• _Work required_
Nothing in the data may be changed; retype all of it.

• _Extracted information_

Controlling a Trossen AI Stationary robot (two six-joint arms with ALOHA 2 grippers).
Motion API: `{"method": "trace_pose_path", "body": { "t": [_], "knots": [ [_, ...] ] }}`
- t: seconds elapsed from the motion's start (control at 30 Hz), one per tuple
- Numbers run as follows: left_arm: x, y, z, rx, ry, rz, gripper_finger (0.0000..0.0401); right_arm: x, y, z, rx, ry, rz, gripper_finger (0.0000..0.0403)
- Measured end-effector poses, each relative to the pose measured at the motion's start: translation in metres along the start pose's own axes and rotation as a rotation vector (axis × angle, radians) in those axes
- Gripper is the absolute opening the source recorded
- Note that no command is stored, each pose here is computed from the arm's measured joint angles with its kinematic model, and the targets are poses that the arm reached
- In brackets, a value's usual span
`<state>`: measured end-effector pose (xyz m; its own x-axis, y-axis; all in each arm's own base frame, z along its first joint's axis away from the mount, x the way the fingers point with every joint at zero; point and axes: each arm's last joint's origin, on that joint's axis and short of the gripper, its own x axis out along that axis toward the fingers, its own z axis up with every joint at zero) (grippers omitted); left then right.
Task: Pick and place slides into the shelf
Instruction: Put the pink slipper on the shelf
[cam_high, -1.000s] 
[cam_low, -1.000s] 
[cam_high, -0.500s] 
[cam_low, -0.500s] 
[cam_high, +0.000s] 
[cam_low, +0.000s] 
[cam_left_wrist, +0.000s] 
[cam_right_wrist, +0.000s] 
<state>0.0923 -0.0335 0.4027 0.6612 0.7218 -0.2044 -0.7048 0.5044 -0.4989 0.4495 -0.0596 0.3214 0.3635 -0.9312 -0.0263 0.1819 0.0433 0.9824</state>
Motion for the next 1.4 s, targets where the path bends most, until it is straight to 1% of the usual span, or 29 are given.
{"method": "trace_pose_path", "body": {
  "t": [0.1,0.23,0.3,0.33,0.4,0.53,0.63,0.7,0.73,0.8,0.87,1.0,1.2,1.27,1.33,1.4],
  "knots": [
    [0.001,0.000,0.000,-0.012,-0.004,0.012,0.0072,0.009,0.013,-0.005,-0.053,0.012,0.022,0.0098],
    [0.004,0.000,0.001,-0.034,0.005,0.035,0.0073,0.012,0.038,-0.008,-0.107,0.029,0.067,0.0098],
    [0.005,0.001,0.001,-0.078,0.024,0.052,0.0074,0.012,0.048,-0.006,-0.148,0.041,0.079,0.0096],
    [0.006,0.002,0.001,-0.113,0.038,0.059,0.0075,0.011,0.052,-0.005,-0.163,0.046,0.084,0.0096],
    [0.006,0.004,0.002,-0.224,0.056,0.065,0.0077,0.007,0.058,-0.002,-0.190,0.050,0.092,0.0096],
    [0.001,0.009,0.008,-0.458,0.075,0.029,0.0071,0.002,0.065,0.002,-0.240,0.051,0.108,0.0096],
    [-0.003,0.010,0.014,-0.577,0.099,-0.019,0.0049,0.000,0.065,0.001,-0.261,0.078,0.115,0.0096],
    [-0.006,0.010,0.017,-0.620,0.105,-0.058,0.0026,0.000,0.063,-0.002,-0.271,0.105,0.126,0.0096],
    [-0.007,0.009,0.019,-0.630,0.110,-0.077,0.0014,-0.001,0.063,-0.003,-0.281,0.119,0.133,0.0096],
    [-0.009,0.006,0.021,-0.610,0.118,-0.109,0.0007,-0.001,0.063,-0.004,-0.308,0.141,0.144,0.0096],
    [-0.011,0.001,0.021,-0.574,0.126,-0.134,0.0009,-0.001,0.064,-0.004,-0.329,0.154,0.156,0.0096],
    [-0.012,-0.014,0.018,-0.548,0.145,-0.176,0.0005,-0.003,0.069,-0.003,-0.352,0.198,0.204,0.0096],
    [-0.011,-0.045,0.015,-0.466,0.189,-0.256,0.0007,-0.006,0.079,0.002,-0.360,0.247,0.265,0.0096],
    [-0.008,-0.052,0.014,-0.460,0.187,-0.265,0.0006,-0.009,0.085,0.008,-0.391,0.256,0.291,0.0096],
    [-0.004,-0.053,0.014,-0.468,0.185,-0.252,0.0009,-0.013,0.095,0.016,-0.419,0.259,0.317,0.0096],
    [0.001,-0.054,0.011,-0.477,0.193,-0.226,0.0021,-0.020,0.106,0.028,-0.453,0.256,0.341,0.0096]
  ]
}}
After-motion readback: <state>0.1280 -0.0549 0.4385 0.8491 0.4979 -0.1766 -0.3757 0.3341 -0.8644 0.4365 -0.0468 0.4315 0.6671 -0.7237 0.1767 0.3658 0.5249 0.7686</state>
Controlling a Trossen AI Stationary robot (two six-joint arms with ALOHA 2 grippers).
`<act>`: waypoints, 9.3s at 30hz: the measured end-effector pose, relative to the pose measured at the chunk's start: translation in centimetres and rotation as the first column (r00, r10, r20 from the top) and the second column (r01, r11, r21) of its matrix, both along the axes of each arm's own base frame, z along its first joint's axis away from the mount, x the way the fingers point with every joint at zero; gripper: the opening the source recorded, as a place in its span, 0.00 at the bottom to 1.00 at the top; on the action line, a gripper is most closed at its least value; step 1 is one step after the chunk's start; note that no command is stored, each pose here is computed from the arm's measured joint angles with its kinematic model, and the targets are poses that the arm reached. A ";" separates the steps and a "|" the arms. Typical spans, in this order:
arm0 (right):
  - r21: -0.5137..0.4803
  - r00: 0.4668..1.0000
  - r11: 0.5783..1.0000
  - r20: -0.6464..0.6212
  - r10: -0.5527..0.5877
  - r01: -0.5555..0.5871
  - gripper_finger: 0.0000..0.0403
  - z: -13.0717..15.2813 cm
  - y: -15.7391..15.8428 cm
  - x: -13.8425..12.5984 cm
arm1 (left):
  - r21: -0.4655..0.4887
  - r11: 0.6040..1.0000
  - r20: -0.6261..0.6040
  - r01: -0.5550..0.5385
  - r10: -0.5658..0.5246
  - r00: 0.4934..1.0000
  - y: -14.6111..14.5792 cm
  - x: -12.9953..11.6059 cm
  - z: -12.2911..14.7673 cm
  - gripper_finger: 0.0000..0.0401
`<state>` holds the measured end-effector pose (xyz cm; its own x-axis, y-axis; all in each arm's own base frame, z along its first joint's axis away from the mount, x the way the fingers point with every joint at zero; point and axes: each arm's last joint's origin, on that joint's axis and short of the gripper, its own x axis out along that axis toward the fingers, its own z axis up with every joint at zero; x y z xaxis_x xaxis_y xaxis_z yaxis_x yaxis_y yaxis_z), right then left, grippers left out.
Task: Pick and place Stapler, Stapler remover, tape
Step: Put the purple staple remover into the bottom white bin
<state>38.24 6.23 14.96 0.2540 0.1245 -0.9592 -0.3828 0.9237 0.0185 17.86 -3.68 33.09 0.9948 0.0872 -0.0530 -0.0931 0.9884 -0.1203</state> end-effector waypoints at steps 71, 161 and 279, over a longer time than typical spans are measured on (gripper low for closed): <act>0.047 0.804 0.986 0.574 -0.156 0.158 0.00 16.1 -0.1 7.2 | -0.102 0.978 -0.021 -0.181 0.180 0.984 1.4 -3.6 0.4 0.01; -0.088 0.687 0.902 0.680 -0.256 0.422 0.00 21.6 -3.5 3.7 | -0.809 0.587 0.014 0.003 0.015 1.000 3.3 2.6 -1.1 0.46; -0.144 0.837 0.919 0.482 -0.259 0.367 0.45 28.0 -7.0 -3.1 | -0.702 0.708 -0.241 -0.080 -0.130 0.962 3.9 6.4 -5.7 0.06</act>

• _Result for this task_
Controlling a Trossen AI Stationary robot (two six-joint arms with ALOHA 2 grippers).
Motion API: `{"method": "trace_pose_path", "body": { "t": [_], "knots": [ [_, ...] ] }}`
- t: seconds elapsed from the motion's start (control at 30 Hz), one per tuple
- Numbers run as follows: left_arm: x, y, z, rx, ry, rz, gripper_finger (0.0000..0.0401); right_arm: x, y, z, rx, ry, rz, gripper_finger (0.0000..0.0403)
- Measured end-effector poses, each relative to the pose measured at the motion's start: translation in metres along the start pose's own axes and rotation as a rotation vector (axis × angle, radians) in those axes
- Gripper is the absolute opening the source recorded
- Note that no command is stored, each pose here is computed from the arm's measured joint angles with its kinematic model, and the targets are poses that the arm reached
- In brackets, a value's usual span
`<state>`: measured end-effector pose (xyz m; its own x-axis, y-axis; all in each arm's own base frame, z along its first joint's axis away from the mount, x the way the fingers point with every joint at zero; point and axes: each arm's last joint's origin, on that joint's axis and short of the gripper, its own x axis out along that axis toward the fingers, its own z axis up with every joint at zero) (grippers omitted); left then right.
Task: Pick and place slides into the shelf
Instruction: Put the pink slipper on the shelf
[cam_high, -1.000s] 
[cam_low, -1.000s] 
[cam_high, -0.500s] 
[cam_low, -0.500s] 
[cam_high, +0.000s] 
[cam_low, +0.000s] 
[cam_left_wrist, +0.000s] 
[cam_right_wrist, +0.000s] 
<state>0.0923 -0.0335 0.4027 0.6612 0.7218 -0.2044 -0.7048 0.5044 -0.4989 0.4495 -0.0596 0.3214 0.3635 -0.9312 -0.0263 0.1819 0.0433 0.9824</state>
Motion for the next 1.4 s, targets where the path bends most, until it is straight to 1% of the usual span, or 29 are given.
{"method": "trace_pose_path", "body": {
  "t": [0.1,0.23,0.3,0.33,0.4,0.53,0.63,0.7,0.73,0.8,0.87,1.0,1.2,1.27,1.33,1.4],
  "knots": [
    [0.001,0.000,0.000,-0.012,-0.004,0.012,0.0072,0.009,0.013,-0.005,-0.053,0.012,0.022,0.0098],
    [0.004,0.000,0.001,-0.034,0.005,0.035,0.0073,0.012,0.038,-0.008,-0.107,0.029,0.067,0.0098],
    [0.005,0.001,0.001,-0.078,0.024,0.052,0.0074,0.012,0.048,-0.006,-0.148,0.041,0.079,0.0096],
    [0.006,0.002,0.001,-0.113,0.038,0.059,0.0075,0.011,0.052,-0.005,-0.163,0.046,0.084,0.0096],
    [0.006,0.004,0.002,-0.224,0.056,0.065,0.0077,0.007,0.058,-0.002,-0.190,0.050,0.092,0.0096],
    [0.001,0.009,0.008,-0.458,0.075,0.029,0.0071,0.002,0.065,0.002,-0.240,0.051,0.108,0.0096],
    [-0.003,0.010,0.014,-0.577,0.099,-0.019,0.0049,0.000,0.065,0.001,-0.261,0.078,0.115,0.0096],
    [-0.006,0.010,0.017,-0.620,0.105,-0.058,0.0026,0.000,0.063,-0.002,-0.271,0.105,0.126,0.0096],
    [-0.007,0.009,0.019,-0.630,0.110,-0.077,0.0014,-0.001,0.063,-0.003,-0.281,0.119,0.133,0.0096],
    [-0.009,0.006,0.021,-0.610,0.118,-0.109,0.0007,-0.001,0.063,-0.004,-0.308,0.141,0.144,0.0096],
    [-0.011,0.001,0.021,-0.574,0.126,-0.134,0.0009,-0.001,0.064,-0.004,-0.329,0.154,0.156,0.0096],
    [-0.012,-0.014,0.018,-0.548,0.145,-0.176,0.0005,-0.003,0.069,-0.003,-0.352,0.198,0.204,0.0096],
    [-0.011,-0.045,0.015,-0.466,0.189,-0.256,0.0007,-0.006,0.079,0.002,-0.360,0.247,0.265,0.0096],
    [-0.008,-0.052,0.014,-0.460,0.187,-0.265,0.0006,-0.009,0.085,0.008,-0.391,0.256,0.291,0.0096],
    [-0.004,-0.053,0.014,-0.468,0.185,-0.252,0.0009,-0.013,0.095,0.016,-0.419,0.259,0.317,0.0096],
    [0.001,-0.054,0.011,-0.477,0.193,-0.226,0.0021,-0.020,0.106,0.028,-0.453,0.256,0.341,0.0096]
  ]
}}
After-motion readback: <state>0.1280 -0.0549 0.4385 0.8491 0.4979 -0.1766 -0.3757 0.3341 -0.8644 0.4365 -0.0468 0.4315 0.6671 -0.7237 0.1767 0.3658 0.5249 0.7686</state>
Controlling a Trossen AI Stationary robot (two six-joint arms with ALOHA 2 grippers).
`<act>`: waypoints, 9.3s at 30hz: the measured end-effector pose, relative to the pose measured at the chunk's start: translation in centimetres and rotation as the first column (r00, r10, r20 from the top) and the second column (r01, r11, r21) of its matrix, both along the axes of each arm's own base frame, z along its first joint's axis away from the mount, x the way the fingers point with every joint at zero; gripper: the opening the source recorded, as a place in its span, 0.00 at the bottom to 1.00 at the top; on the action line, a gripper is most closed at its least value; step 1 is one step after the chunk's start; note that no command is stored, each pose here is computed from the arm's measured joint angles with its kinematic model, and the targets are poses that the arm reached. A ";" separates the steps and a "|" the arms. Typical spans, in this order:
arm0 (right):
  - r21: -0.5137..0.4803
  - r00: 0.4668..1.0000
  - r11: 0.5783..1.0000
  - r20: -0.6464..0.6212
  - r10: -0.5527..0.5877
  - r01: -0.5555..0.5871
  - gripper_finger: 0.0000..0.0403
  - z: -13.0717..15.2813 cm
  - y: -15.7391..15.8428 cm
  - x: -13.8425..12.5984 cm
arm1 (left):
  - r21: -0.4655..0.4887
  - r11: 0.6040..1.0000
  - r20: -0.6261..0.6040
  - r01: -0.5550..0.5385
  - r10: -0.5658..0.5246
  - r00: 0.4934..1.0000
  - y: -14.6111..14.5792 cm
  - x: -12.9953..11.6059 cm
  - z: -12.2911..14.7673 cm
  - gripper_finger: 0.0000..0.0401
`<state>` holds the measured end-effector pose (xyz cm; its own x-axis, y-axis; all in each arm's own base frame, z along its first joint's axis away from the mount, x the way the fingers point with every joint at zero; point and axes: each arm's last joint's origin, on that joint's axis and short of the gripper, its own x axis out along that axis toward the fingers, its own z axis up with every joint at zero; x y z xaxis_x xaxis_y xaxis_z yaxis_x yaxis_y yaxis_z), right then left, grippers left out.
Task: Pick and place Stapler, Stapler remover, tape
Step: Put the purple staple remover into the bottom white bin
<state>38.24 6.23 14.96 0.2540 0.1245 -0.9592 -0.3828 0.9237 0.0185 17.86 -3.68 33.09 0.9948 0.0872 -0.0530 -0.0931 0.9884 -0.1203</state> end-effector waypoints at steps 71, 161 and 279, over a longer time than typical spans are measured on (gripper low for closed): <act>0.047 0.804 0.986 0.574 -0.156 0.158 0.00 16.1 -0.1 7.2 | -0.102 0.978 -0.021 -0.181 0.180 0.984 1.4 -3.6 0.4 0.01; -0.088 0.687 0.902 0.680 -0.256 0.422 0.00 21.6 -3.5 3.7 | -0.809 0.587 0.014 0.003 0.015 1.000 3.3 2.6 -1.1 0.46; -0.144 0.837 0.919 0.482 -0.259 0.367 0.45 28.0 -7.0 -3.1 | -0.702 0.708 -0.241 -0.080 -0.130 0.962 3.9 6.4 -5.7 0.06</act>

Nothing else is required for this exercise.